Task details ▸ Your response should consist of the data that follows, repeated in full without alteration.

Given material ▸
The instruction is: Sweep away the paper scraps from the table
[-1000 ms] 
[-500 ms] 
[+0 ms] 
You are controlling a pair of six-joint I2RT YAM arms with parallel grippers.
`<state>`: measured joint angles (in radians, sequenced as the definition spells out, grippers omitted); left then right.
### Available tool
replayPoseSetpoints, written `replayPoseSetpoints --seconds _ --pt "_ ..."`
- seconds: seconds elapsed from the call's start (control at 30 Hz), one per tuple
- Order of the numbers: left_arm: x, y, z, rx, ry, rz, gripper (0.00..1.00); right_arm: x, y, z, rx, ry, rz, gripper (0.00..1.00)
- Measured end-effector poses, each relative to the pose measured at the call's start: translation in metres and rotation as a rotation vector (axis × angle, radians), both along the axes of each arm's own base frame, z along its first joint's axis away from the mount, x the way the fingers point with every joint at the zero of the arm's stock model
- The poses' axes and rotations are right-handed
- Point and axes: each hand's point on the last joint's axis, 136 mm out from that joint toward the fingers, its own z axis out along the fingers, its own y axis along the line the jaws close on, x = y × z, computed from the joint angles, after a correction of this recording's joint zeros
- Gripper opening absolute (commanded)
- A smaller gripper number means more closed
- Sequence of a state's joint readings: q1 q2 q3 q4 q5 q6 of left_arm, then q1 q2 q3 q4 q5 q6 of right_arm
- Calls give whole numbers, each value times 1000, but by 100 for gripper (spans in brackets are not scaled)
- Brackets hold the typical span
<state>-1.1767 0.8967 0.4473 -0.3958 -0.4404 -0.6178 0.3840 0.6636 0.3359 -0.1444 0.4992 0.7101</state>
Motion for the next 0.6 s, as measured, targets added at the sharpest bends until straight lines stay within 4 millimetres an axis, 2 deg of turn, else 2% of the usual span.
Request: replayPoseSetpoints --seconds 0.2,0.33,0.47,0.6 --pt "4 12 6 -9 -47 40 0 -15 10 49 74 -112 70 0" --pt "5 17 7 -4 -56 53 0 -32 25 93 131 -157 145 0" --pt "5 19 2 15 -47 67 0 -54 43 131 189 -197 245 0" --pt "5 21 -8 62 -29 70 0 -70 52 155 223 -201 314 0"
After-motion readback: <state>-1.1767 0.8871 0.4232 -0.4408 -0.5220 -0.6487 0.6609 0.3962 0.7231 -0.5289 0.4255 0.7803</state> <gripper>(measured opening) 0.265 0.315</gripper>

Result of this task ▸
The instruction is: Sweep away the paper scraps from the table
[-1000 ms] 
[-500 ms] 
[+0 ms] 
You are controlling a pair of six-joint I2RT YAM arms with parallel grippers.
`<state>`: measured joint angles (in radians, sequenced as the definition spells out, grippers omitted); left then right.
### Available tool
replayPoseSetpoints, written `replayPoseSetpoints --seconds _ --pt "_ ..."`
- seconds: seconds elapsed from the call's start (control at 30 Hz), one per tuple
- Order of the numbers: left_arm: x, y, z, rx, ry, rz, gripper (0.00..1.00); right_arm: x, y, z, rx, ry, rz, gripper (0.00..1.00)
- Measured end-effector poses, each relative to the pose measured at the call's start: translation in metres and rotation as a rotation vector (axis × angle, radians), both along the axes of each arm's own base frame, z along its first joint's axis away from the mount, x the way the fingers point with every joint at the zero of the arm's stock model
- The poses' axes and rotations are right-handed
- Point and axes: each hand's point on the last joint's axis, 136 mm out from that joint toward the fingers, its own z axis out along the fingers, its own y axis along the line the jaws close on, x = y × z, computed from the joint angles, after a correction of this recording's joint zeros
- Gripper opening absolute (commanded)
- A smaller gripper number means more closed
- Sequence of a state's joint readings: q1 q2 q3 q4 q5 q6 of left_arm, then q1 q2 q3 q4 q5 q6 of right_arm
- Calls give whole numbers, each value times 1000, but by 100 for gripper (spans in brackets are not scaled)
- Brackets hold the typical span
<state>-1.1767 0.8967 0.4473 -0.3958 -0.4404 -0.6178 0.3840 0.6636 0.3359 -0.1444 0.4992 0.7101</state>
Motion for the next 0.6 s, as measured, targets added at the sharpest bends until straight lines stay within 4 millimetres an axis, 2 deg of turn, else 2% of the usual span.
Request: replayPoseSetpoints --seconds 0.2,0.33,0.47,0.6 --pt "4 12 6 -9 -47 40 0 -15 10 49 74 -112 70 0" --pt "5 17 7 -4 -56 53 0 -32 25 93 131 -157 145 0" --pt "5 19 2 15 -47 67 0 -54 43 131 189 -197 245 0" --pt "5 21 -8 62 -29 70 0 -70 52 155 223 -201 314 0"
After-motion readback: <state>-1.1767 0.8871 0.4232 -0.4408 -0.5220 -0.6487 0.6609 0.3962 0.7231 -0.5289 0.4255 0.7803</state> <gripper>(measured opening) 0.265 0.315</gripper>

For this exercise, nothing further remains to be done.